Search code examples
algorithmdata-structurestreebinary-treebig-o

Data Structures and Algorithmn in C++ 2nd Ed - Goodrich . Page 295 question on vector-based structure binary tree worst case for space 2^n - 1


Let me explain as best as i can. This is about binary tree using vector.
According to author, the implementation is as follows:

A simple structure for representing a binary tree T is based on a way of numbering the nodes of T. For every node v of T, let f(v) be the integer defined as follows:
• If v is the root of T, then f(v) = 1
• If v is the left child of node u, then f(v) = 2 f(u)
• If v is the right child of node u, then f(v) = 2 f(u)+ 1
The numbering function f is known as a level numbering of the nodes in a binary tree T, because it numbers the nodes on each level of T in increasing order from left to right, although it may skip some numbers (see figures below).
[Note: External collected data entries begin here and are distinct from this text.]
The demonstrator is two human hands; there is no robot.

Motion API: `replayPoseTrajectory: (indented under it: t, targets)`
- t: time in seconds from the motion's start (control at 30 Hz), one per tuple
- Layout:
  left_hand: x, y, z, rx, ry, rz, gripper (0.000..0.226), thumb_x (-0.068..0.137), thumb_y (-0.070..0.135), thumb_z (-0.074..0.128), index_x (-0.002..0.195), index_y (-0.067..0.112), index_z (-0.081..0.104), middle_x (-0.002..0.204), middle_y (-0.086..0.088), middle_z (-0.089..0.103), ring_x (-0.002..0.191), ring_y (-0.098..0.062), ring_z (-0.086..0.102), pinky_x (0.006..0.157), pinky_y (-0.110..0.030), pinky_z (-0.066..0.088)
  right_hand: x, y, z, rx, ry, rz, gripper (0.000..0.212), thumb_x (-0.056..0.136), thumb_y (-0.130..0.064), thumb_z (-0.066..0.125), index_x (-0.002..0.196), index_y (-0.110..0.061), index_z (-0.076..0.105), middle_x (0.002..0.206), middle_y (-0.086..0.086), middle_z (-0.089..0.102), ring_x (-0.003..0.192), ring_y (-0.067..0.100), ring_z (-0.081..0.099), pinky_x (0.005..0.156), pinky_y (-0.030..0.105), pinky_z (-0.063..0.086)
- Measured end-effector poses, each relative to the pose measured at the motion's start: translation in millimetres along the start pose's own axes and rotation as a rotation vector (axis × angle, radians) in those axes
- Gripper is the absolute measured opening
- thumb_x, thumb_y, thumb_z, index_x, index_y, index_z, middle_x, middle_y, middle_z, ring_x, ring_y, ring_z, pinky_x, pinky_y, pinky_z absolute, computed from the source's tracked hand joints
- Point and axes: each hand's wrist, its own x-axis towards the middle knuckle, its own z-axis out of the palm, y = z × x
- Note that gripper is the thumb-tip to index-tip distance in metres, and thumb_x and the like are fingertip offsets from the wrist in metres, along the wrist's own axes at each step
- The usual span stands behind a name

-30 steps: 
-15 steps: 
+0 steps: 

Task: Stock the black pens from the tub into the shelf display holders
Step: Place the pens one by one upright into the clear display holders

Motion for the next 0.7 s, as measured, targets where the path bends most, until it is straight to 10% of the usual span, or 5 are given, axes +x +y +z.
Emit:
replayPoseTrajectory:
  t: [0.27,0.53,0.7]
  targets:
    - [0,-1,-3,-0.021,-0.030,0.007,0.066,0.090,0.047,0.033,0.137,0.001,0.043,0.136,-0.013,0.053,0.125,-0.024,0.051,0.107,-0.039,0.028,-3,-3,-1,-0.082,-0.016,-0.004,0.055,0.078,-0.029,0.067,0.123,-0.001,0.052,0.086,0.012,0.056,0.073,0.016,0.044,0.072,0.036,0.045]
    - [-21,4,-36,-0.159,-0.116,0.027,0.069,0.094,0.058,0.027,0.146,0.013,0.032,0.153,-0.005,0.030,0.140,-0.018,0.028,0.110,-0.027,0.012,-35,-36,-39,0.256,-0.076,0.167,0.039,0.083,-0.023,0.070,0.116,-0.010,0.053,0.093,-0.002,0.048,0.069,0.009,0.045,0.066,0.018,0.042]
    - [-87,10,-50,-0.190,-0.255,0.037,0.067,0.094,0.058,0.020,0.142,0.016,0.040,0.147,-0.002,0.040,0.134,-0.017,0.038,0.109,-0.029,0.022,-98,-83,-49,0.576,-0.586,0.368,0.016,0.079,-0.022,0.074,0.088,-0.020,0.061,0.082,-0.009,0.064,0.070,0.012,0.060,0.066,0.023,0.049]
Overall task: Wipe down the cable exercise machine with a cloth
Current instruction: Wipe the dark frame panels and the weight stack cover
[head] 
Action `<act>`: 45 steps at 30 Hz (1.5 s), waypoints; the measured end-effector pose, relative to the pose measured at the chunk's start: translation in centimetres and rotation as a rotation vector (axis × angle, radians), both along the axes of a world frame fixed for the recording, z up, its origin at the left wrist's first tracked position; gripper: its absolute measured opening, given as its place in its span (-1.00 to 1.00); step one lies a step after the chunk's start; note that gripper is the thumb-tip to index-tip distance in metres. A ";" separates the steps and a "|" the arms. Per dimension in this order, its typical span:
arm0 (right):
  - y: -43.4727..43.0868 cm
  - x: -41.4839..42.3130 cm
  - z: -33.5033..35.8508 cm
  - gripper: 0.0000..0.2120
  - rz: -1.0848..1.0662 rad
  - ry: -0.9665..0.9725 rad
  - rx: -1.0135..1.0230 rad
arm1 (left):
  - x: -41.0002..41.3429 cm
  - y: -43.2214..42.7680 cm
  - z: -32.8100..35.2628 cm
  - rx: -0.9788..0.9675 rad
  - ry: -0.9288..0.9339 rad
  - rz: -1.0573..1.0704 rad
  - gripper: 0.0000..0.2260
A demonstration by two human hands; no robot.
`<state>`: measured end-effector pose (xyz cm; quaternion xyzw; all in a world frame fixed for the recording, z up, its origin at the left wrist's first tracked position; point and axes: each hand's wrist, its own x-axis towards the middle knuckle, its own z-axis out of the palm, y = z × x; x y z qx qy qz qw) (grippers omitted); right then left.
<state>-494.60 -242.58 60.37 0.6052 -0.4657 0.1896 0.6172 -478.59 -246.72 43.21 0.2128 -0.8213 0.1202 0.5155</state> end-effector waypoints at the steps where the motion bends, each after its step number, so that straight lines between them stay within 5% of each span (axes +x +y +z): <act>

enter image description here

Let n be the number of nodes of T, and let fM be the maximum value of f(v) over all the nodes of T. The vector S has size N = fM + 1, since the element of S at index 0 is not associated with any node of T. Also, S will have, in general, a number of empty elements that do not refer to existing nodes of T. For a tree of height h, N = O(2^h). In the worst case, this can be as high as 2^n − 1.

Question:

  1. The last statement worst case 2^n-1 does not seem right. Here n=number of nodes. I think he meant 2^h-1 instead of 2^n-1. Using figure a) as an example, this would mean 2^n -1 means 2^15-1 = 32768-1 = 32767. Does not make sense.

Any insight is appreciated.
Thanks.


Solution

  • The worst case is when the tree is degenerated to a chain from the root, where each node has two children, but at least one of which is always a leaf. When this chain has n nodes, then the height of the tree is n/2. The vector must span all the levels and allocate room for full levels, even though there is in this degenerate tree only one node per level. The size S of the vector will still be O(2h), but now that in this degenerate case h is O(n/2) = O(n), this makes it O(2n) in the worst case.

    The formula 2n-1 seems to suggest the author does not have a proper binary tree in mind, and then the above reasoning should be done with a degenerate tree that consists of a single chain where every node has at the most one child.

    Example of worst case

    Here is an example tree (not a proper tree, but the principle for proper trees is similar):

               1
              /
             2
              \
               5
                \
                 11
    

    So n = 4, and h = 3.

    The vector however needs to store all the slots where nodes could have been, so something like this:

                         _____ 1 _____
                        /             \
                     __2__          __   __     
                    /     \        /       \
                          _5_   
                 /   \   /   \   /  \     /   \
                             11
    

    ...so the vector has a size of 1+2+4+8 = 15. (Even 16 when we account for the unused slot 0 in the vector)

    This illustrates that the size S of the vector is always O(2h). In this worst case (worst with respect to n, not with respect to h), S is O(2n).

    Example n=6

    When n=6, we could have this as a best case:

             1
           /   \
          2     3
         / \     \
        4   5     7
    

    This tree can be represented by a vector of size 8, where the entries at index 0 and index 6 are filled with nulls (unused).

    However, for n=6 we could have a worst case ("worst" for the impact on the vector size) when the tree is very unbalanced:

               1
                \
                 2
                  \
                   3
                    \
                     4
                      \
                       5
                        \
                         7
    

    Now the tree's height is 5 instead of 2, and the vector needs to put that node 7 in the slot at index 63... S is 64. Remember that the vector spans each complete binary level, which doubles in size at each next level.

    So when n is 6, S can be 8, 16, 32, or 64. It depends on the shape of the tree. In each case we have that S=O(2h). But when we express S in terms of n, then there is variation, and the best case is that S=O(n), while the worst case is S=O(2n).